== EXTRACTED MATERIAL ==

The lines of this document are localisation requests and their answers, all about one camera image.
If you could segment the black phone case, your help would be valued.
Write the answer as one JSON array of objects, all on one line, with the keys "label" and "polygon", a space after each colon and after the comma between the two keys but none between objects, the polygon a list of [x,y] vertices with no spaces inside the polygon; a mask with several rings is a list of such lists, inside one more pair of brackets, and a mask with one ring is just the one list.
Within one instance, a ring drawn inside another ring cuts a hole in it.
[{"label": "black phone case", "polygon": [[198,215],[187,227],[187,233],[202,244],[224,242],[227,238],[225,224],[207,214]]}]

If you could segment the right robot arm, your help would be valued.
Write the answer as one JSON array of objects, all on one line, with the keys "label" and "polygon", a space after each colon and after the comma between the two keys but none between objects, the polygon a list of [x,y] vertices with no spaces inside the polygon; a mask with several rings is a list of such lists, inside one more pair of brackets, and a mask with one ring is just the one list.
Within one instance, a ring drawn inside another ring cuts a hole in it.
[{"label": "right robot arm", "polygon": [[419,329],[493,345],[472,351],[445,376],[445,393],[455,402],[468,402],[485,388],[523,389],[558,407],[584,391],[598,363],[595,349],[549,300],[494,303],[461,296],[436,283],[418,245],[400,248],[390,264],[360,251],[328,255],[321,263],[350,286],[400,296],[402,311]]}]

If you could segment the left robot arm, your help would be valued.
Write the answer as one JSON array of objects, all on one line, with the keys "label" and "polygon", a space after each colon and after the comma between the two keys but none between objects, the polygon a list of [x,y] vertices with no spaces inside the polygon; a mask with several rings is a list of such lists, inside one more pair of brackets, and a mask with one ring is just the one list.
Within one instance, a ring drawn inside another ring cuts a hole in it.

===

DIRECTIONS FOR THIS TASK - Each line from the one containing "If you could segment the black" through the end of the material must be returned exactly; no other line should appear.

OUTPUT BELOW -
If you could segment the black phone case, your help would be valued.
Write the answer as one JSON array of objects, all on one line, with the keys "label" and "polygon", a space after each colon and after the comma between the two keys but none between objects, the polygon a list of [x,y] vertices with no spaces inside the polygon; a mask with several rings is a list of such lists, inside one more pair of brackets, and a mask with one ring is just the one list.
Within one instance, a ring drawn inside another ring cuts a hole in it.
[{"label": "black phone case", "polygon": [[198,215],[187,227],[187,233],[202,244],[224,242],[227,238],[225,224],[207,214]]}]

If you could segment the right robot arm, your help would be valued.
Write the answer as one JSON array of objects, all on one line, with the keys "label" and "polygon", a space after each colon and after the comma between the two keys but none between objects, the polygon a list of [x,y] vertices with no spaces inside the polygon; a mask with several rings is a list of such lists, inside one more pair of brackets, and a mask with one ring is just the one list.
Within one instance, a ring drawn inside another ring cuts a hole in it.
[{"label": "right robot arm", "polygon": [[419,329],[493,345],[472,351],[445,376],[445,393],[455,402],[468,402],[485,388],[523,389],[558,407],[584,391],[598,363],[595,349],[549,300],[494,303],[461,296],[436,283],[418,245],[400,248],[390,264],[360,251],[328,255],[321,263],[350,286],[400,296],[402,311]]}]

If you could segment the left robot arm, your help would be valued.
Write the answer as one JSON array of objects, all on one line, with the keys "label" and "polygon", a space after each colon and after the comma between the two keys but none between objects, the polygon a list of [x,y] vertices with no spaces inside the polygon; a mask with several rings is a list of such lists, inside one more pair of brackets, and a mask with one ring is just the one list.
Within one instance, a ring drawn inside another ring cuts a hole in it.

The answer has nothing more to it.